- _Directions_
Print the data that follows, exactly and completely.

- _Given data_
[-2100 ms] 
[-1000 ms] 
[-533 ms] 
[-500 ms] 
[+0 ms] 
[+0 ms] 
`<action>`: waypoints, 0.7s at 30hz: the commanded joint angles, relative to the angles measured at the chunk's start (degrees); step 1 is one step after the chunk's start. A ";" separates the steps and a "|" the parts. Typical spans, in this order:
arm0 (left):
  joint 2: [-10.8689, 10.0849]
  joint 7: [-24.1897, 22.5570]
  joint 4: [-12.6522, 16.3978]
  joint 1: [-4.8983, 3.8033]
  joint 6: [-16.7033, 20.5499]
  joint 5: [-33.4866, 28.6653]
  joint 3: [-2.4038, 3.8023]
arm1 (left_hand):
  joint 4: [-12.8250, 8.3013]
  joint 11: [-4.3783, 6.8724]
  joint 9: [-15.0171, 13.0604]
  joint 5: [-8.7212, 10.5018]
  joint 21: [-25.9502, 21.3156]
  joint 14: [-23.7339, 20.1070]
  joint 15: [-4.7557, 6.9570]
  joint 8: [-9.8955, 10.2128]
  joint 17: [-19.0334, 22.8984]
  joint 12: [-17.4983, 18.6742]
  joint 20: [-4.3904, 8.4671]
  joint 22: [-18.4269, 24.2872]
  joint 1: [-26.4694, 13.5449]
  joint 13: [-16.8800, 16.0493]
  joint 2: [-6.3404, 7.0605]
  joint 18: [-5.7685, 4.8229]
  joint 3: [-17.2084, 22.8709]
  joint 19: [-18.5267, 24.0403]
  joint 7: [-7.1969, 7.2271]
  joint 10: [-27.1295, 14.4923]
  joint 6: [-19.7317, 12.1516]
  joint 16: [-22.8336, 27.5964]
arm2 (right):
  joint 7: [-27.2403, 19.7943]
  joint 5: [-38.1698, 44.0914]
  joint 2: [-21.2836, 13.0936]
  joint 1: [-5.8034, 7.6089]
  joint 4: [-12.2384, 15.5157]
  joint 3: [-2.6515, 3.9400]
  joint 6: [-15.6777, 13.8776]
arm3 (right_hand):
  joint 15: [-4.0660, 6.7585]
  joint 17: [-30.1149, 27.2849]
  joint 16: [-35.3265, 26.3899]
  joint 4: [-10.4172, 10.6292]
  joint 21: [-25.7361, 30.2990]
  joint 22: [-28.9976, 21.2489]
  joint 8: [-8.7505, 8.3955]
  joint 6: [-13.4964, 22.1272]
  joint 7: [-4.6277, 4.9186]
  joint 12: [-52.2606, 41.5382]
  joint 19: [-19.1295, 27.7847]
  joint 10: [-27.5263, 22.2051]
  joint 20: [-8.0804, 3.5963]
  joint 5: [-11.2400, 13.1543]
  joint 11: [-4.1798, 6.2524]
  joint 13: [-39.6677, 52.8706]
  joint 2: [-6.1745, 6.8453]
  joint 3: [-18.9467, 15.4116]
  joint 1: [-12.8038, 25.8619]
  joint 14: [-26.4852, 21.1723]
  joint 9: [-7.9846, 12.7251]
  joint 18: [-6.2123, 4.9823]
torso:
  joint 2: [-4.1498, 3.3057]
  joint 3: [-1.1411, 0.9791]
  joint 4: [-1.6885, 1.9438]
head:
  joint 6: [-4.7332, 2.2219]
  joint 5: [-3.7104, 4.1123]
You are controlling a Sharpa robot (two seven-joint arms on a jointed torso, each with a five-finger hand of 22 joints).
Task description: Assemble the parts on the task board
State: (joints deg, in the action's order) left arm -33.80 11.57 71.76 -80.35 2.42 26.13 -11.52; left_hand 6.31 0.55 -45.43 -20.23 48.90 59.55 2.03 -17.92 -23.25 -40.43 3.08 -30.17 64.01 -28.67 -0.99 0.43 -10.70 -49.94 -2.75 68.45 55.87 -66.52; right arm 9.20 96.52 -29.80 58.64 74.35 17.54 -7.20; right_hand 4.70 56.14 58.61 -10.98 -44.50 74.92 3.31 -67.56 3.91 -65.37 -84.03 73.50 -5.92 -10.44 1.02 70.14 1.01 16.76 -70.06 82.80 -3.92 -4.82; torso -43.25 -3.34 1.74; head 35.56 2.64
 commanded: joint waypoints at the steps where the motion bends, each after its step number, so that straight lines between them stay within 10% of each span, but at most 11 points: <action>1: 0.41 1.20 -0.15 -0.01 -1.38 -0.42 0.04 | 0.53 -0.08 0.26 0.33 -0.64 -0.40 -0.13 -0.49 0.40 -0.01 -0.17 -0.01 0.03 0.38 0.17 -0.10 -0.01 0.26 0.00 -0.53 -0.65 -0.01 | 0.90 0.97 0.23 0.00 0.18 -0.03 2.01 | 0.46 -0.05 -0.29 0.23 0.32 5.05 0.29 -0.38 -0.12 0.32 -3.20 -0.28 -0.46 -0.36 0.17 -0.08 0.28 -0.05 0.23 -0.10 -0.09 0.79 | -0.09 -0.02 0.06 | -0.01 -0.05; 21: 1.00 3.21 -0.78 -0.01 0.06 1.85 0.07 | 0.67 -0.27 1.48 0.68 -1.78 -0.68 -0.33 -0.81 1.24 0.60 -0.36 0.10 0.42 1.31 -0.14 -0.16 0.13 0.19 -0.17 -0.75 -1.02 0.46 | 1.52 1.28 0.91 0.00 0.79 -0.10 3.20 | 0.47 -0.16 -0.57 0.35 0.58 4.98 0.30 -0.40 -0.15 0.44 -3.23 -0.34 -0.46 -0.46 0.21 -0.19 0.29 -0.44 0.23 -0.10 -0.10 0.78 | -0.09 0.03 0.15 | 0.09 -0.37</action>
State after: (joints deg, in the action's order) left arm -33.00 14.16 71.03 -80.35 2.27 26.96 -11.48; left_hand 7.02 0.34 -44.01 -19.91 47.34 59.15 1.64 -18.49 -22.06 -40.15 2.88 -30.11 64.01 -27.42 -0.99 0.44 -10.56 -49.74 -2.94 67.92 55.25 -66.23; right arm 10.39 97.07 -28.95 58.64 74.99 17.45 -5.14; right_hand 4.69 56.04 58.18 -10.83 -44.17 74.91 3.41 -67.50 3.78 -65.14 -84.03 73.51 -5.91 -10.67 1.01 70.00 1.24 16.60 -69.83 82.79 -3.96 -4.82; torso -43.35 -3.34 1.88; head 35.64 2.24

- _Expected answer_
[-2100 ms] 
[-1000 ms] 
[-533 ms] 
[-500 ms] 
[+0 ms] 
[+0 ms] 
`<action>`: waypoints, 0.7s at 30hz: the commanded joint angles, relative to the angles measured at the chunk's start (degrees); step 1 is one step after the chunk's start. A ";" separates the steps and a "|" the parts. Typical spans, in this order:
arm0 (left):
  joint 2: [-10.8689, 10.0849]
  joint 7: [-24.1897, 22.5570]
  joint 4: [-12.6522, 16.3978]
  joint 1: [-4.8983, 3.8033]
  joint 6: [-16.7033, 20.5499]
  joint 5: [-33.4866, 28.6653]
  joint 3: [-2.4038, 3.8023]
arm1 (left_hand):
  joint 4: [-12.8250, 8.3013]
  joint 11: [-4.3783, 6.8724]
  joint 9: [-15.0171, 13.0604]
  joint 5: [-8.7212, 10.5018]
  joint 21: [-25.9502, 21.3156]
  joint 14: [-23.7339, 20.1070]
  joint 15: [-4.7557, 6.9570]
  joint 8: [-9.8955, 10.2128]
  joint 17: [-19.0334, 22.8984]
  joint 12: [-17.4983, 18.6742]
  joint 20: [-4.3904, 8.4671]
  joint 22: [-18.4269, 24.2872]
  joint 1: [-26.4694, 13.5449]
  joint 13: [-16.8800, 16.0493]
  joint 2: [-6.3404, 7.0605]
  joint 18: [-5.7685, 4.8229]
  joint 3: [-17.2084, 22.8709]
  joint 19: [-18.5267, 24.0403]
  joint 7: [-7.1969, 7.2271]
  joint 10: [-27.1295, 14.4923]
  joint 6: [-19.7317, 12.1516]
  joint 16: [-22.8336, 27.5964]
arm2 (right):
  joint 7: [-27.2403, 19.7943]
  joint 5: [-38.1698, 44.0914]
  joint 2: [-21.2836, 13.0936]
  joint 1: [-5.8034, 7.6089]
  joint 4: [-12.2384, 15.5157]
  joint 3: [-2.6515, 3.9400]
  joint 6: [-15.6777, 13.8776]
arm3 (right_hand):
  joint 15: [-4.0660, 6.7585]
  joint 17: [-30.1149, 27.2849]
  joint 16: [-35.3265, 26.3899]
  joint 4: [-10.4172, 10.6292]
  joint 21: [-25.7361, 30.2990]
  joint 22: [-28.9976, 21.2489]
  joint 8: [-8.7505, 8.3955]
  joint 6: [-13.4964, 22.1272]
  joint 7: [-4.6277, 4.9186]
  joint 12: [-52.2606, 41.5382]
  joint 19: [-19.1295, 27.7847]
  joint 10: [-27.5263, 22.2051]
  joint 20: [-8.0804, 3.5963]
  joint 5: [-11.2400, 13.1543]
  joint 11: [-4.1798, 6.2524]
  joint 13: [-39.6677, 52.8706]
  joint 2: [-6.1745, 6.8453]
  joint 3: [-18.9467, 15.4116]
  joint 1: [-12.8038, 25.8619]
  joint 14: [-26.4852, 21.1723]
  joint 9: [-7.9846, 12.7251]
  joint 18: [-6.2123, 4.9823]
torso:
  joint 2: [-4.1498, 3.3057]
  joint 3: [-1.1411, 0.9791]
  joint 4: [-1.6885, 1.9438]
head:
  joint 6: [-4.7332, 2.2219]
  joint 5: [-3.7104, 4.1123]
You are controlling a Sharpa robot (two seven-joint arms on a jointed torso, each with a five-finger hand of 22 joints).
Task description: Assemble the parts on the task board
State: (joints deg, in the action's order) left arm -33.80 11.57 71.76 -80.35 2.42 26.13 -11.52; left_hand 6.31 0.55 -45.43 -20.23 48.90 59.55 2.03 -17.92 -23.25 -40.43 3.08 -30.17 64.01 -28.67 -0.99 0.43 -10.70 -49.94 -2.75 68.45 55.87 -66.52; right arm 9.20 96.52 -29.80 58.64 74.35 17.54 -7.20; right_hand 4.70 56.14 58.61 -10.98 -44.50 74.92 3.31 -67.56 3.91 -65.37 -84.03 73.50 -5.92 -10.44 1.02 70.14 1.01 16.76 -70.06 82.80 -3.92 -4.82; torso -43.25 -3.34 1.74; head 35.56 2.64
 commanded: joint waypoints at the steps where the motion bends, each after its step number, so that straight lines between them stay within 10% of each span, but at most 11 points: <action>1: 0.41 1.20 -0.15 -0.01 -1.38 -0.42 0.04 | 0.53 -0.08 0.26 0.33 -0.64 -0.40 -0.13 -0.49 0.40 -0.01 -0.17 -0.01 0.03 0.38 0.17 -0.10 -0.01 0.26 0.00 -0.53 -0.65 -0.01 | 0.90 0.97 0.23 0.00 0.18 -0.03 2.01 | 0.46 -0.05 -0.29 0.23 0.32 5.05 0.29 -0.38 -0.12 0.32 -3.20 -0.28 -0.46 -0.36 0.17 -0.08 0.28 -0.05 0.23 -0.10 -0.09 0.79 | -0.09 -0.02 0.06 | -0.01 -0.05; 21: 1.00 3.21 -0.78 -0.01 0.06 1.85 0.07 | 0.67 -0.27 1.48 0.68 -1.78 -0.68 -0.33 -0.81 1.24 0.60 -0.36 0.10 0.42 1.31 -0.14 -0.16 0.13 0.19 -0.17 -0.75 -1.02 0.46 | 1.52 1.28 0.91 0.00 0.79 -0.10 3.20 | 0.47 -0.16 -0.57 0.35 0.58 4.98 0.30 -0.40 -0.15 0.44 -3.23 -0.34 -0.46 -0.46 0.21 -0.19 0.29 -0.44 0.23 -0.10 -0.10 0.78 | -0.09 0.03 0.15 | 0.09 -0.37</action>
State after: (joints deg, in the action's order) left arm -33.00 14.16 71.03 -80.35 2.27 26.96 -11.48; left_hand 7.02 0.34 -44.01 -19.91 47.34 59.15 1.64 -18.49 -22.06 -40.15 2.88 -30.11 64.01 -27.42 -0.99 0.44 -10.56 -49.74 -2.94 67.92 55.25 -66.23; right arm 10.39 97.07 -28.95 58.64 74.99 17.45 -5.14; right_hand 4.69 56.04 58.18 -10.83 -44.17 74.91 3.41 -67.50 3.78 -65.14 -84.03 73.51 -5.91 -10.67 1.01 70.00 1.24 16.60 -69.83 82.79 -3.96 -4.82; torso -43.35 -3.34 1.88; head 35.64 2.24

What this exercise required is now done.